The Virginity Myth
Posted: May 15th, 2006 | Author: Aaron | Filed under: culture, religion, usa |
It’s hardly surprising that San Franciscans are tickled at the “Purity Ball†phenomena, but Mark Morford’s column, here, has a much more serious point to make.
From the SF Gate: -
Purity Balls. No, not some sort of newfangled spherical chastity device to be inserted using vacuum tubes and pulleys, but rather fancy creepy dress-up rituals taking place in towns like Colorado Springs and Tucson and Zoloft Jesusville, in which Christian dads rent a bad tux while their daughters, mostly teenagers but many as young as 6 or 7, get all dolled up in gowns from JCPenny and they all drive out to the airport Marriott and prepare to, well, lose their minds.
It begins.
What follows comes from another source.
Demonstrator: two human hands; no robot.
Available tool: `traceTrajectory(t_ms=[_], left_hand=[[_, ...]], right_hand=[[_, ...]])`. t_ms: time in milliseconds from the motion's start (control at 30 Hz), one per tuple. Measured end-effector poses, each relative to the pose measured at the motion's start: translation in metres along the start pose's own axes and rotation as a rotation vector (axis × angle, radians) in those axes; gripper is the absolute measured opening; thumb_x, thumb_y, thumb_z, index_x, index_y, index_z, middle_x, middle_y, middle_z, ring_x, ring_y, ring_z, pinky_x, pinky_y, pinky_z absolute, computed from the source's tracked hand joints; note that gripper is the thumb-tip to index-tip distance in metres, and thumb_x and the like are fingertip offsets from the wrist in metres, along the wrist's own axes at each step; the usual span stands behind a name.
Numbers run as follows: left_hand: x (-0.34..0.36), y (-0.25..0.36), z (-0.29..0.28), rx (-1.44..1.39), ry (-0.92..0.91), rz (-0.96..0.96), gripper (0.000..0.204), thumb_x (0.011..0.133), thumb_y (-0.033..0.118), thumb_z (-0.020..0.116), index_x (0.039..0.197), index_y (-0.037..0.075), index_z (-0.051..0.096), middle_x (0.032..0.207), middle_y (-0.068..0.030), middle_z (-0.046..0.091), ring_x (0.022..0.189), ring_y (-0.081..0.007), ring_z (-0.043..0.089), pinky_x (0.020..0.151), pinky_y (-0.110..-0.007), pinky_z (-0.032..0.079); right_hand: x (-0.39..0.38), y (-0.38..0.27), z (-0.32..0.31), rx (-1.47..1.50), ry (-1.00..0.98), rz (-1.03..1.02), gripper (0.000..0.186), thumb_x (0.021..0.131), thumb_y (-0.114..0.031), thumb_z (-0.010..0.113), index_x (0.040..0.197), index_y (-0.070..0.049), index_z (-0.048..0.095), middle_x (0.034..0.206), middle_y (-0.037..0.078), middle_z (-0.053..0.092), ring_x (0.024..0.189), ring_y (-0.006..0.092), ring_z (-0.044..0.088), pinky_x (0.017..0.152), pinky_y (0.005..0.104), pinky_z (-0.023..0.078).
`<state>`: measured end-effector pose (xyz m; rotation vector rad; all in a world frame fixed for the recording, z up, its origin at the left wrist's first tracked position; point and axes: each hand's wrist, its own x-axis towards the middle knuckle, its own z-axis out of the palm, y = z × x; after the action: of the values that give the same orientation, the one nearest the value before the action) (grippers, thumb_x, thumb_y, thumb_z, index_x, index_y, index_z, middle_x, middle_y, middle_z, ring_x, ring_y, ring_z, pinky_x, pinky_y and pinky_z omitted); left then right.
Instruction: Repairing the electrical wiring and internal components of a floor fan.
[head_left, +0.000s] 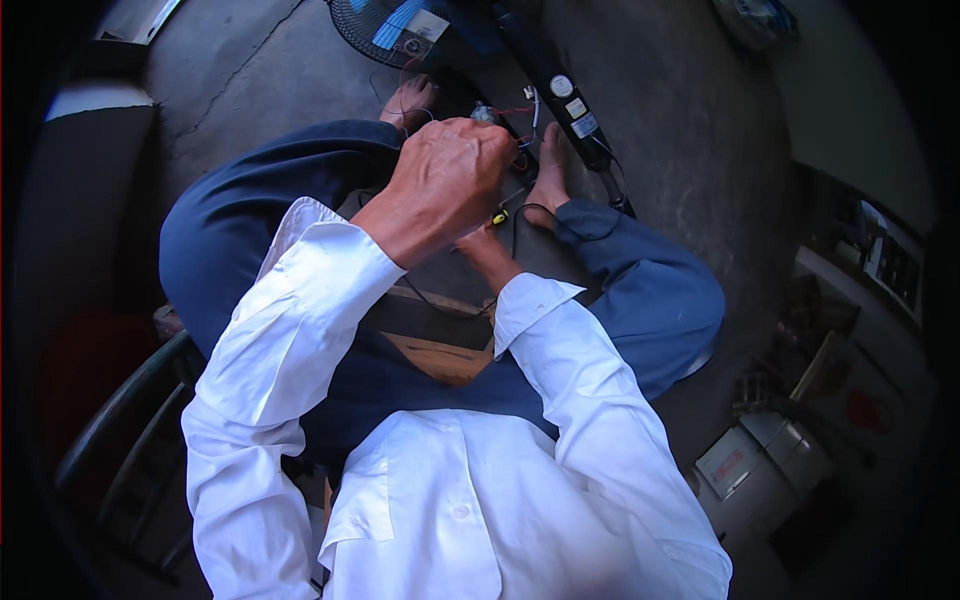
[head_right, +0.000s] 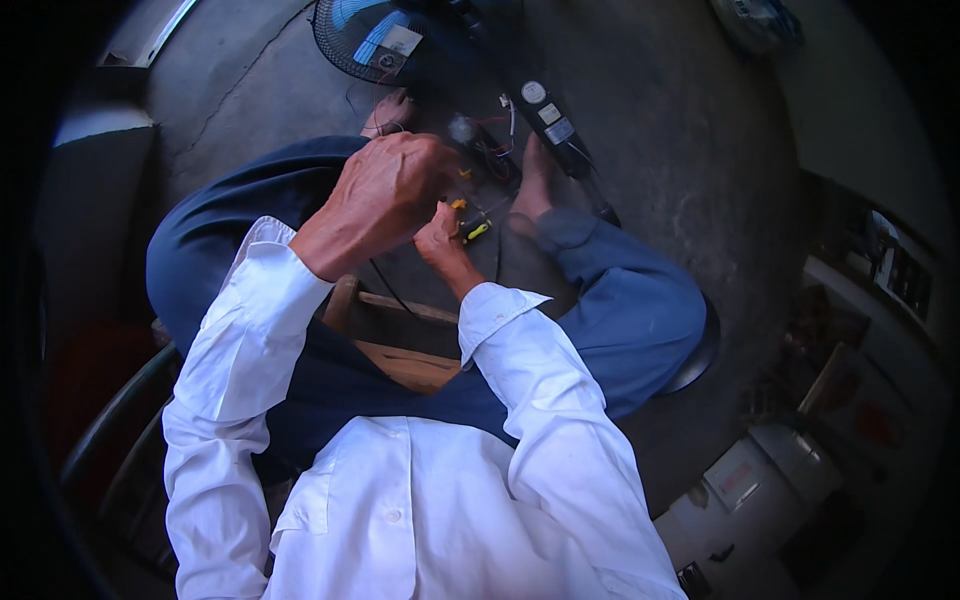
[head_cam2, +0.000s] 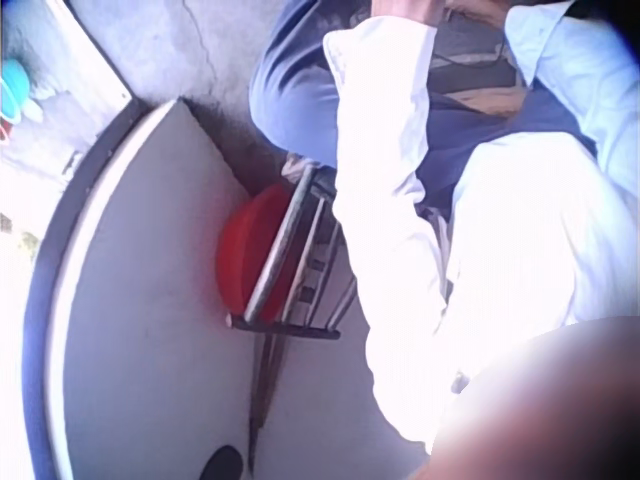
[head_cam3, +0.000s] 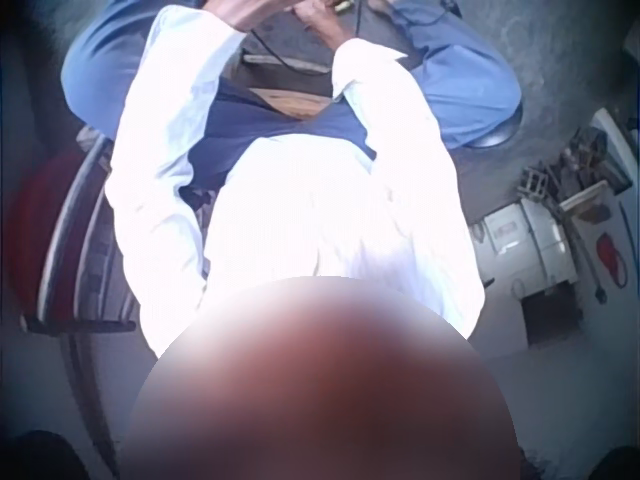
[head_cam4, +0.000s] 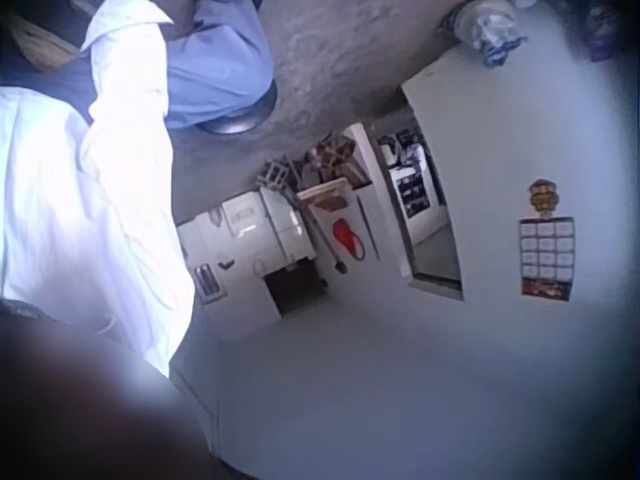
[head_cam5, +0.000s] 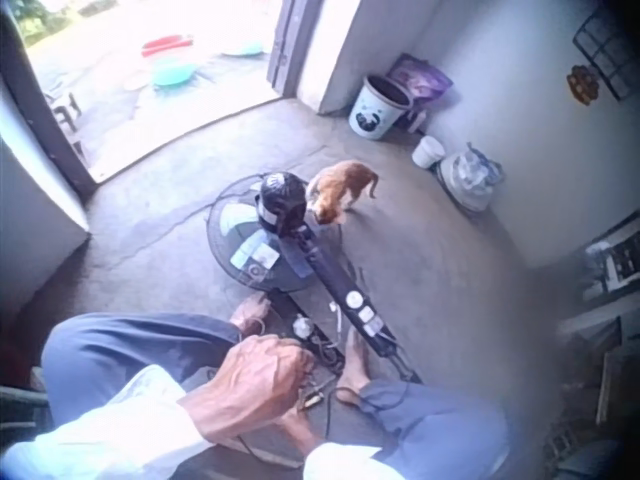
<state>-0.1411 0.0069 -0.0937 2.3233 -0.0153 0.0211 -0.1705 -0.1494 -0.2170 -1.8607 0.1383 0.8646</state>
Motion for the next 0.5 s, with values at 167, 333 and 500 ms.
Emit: traceTrajectory(t_ms=[167,333,500], left_hand=[[0.0,-0.003,0.009,-0.007,0.012,0.003,0.014,0.08,0.013,0.06,0.081,0.002,0.068,0.082,-0.0206,0.067,0.082,-0.0386,0.066,0.071,-0.046,0.053],[0.002,-0.004,0.012,0.007,0.025,0.052,0.015,0.081,0.015,0.059,0.079,0.002,0.066,0.081,-0.0207,0.067,0.081,-0.0388,0.066,0.07,-0.046,0.052],[0.008,0.002,-0.003,0.046,-0.159,-0.079,0.021,0.077,0.005,0.066,0.096,0.004,0.075,0.091,-0.0162,0.067,0.087,-0.0339,0.065,0.075,-0.041,0.052]], right_hand=[[0.004,0.017,0.0,-0.125,0.021,-0.048,0.047,0.074,-0.011,0.078,0.116,0.002,0.06,0.11,0.018,0.07,0.102,0.0281,0.067,0.086,0.037,0.052],[0.005,0.01,0.001,-0.089,0.005,0.017,0.046,0.073,-0.008,0.078,0.114,0.003,0.061,0.103,0.018,0.071,0.098,0.0293,0.068,0.083,0.0374,0.053],[0.01,0.006,0.006,-0.077,-0.014,-0.077,0.021,0.085,-0.01,0.067,0.101,0.003,0.061,0.085,0.013,0.07,0.07,0.0198,0.069,0.066,0.0314,0.055]])
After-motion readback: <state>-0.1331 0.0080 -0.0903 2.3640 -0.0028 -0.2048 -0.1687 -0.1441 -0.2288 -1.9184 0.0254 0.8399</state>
At some point the daughter stands up, her pale arms wrapped around her daddy, and reads aloud a formal pledge that she will remain forever pure and virginal and sex-free until she is handed over, by her dad (who is actually called the “high priest” of the home), like some sort of sad hymenic gift, to her husband, who will receive her like the sanitized and overprotected and libidinously inept servant she so very much is. Praise!
[...]
Premarital sex is evil. Female sexuality must be, as ever, contained, repressed, shoved deep down lest it tempt men to sin like gleeful pagans licking ice cream from the pierced nipples of the devil. Girls do not know how to handle their own genitalia and therefore must be taught — by their fathers, no less — how to dilute their sexual power in order to attract a sexually unqualified, God-fearing husband. You know, same as it ever was.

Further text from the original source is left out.